Светлый фон

Сильный ветер дул в паруса и гнал дау вперед. Я от нее быстрее хода не видел никогда, не считая штормов, сказал капитан, но заявил, что благодарить за это надо не богинь реки и ветра. Какую надо, он уверенно сказать не мог, даром что ответ был очевиден всякому, кто спускался в трюм. Мы погрузились на дау до Конгора день назад, и вот почему это имело смысл. Пройти через Долинго мы не могли, ведь никто слыхом не слыхал, разросся ли бунт или солдаты Королевы подавили его. Горы Долинго вздымались выше Малакала, и на преодоление их ушло бы пять ночей плюс еще четыре на проход через Миту, прежде чем мы достигли бы Конгора. Зато на лодке по реке управиться можно было за три ночи и полдня. Последний раз, когда я ходил на дау, лодка была меньше десяти и еще шести шагов в длину, недотягивала до семи шагов в ширину и несла пятерых. Эта же лодка была длиной в половину соргового поля и больше двадцати шагов в ширину, у нее было два паруса, один такой же широкий, как и судно, и такой же высокий, а второй в половину его размера, оба по форме походили на акульи плавники. Под главной палубой находились еще три, все трюмы были пусты, отчего дау шла быстрее, зато и опрокинуться ей было легче. Судно для перевозки рабов.

– Вот это судно, ты видел когда что-то подобное? – спросил Мосси, когда я показал дау, пришвартованную на реке.

Полдня пешком вывели нас на поляну и на реку, что текла с дальнего юга Долинго, огибала королевство слева, вилась вокруг Миту и разделялась, окружая Конгор. На другой стороне реки великаны-деревья и густой туман скрывали Мверу.

– Я такие видел, – ответил я, имея в виду судно.

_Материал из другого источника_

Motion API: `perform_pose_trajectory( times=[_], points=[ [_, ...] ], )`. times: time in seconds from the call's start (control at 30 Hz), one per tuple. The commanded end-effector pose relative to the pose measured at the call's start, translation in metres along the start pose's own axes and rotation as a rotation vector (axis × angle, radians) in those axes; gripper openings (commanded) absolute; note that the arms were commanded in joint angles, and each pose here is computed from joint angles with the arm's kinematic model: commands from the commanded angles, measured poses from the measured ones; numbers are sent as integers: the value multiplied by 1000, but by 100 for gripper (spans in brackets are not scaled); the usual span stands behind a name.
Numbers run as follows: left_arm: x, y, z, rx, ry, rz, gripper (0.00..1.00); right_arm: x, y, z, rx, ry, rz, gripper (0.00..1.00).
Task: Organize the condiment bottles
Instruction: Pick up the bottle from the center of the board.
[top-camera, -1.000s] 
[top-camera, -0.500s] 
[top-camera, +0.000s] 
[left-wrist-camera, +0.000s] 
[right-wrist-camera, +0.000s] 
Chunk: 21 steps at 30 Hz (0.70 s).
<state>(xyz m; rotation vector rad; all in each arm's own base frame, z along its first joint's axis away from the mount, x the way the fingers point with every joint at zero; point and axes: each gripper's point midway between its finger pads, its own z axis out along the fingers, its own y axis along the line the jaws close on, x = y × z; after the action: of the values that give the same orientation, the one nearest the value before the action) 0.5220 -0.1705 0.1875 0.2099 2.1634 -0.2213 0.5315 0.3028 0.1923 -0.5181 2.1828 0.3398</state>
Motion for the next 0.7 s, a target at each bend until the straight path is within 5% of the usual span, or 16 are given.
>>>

Все мы устали, даже Буффало с О́го. Все мы недомогали, и в первую ночь пальцы у О́го до того свело, что он выронил три кружки с пивом, пытаясь поднять их. Я не помнил, что ударило меня в спину, потому как болела она так, что, когда я погрузился в речную воду, завопила каждая рана, царапина и ссадина. Мосси тоже недомогал, да еще и старался хромоту свою скрыть, но всякий раз морщился, наступая на левую ногу. Накануне ночью рана у него на лбу вновь открылась, и кровь стекала до середины лица. Я отрезал еще кусок рубахи, истолок дикий кустарник в мазь и смазал ею его рану. Мосси схватил меня за руку, проклиная жгучую боль, потом ослабил хватку и уронил руку к моему поясу. Я перевязал ему лоб.

– Тогда ты знаешь, почему она стоит тут, на окраинах Долинго.

– Мосси, Долинго покупает рабов, а не продает их.

– Что же означает то, что судно пустое? Не после того, чего не миновать в цитадели. – Я повернулся к нему, глядя в сторону на Буффало, что храпел при виде реки. – Посмотри, как высоко стоит оно на воде. Оно порожнее.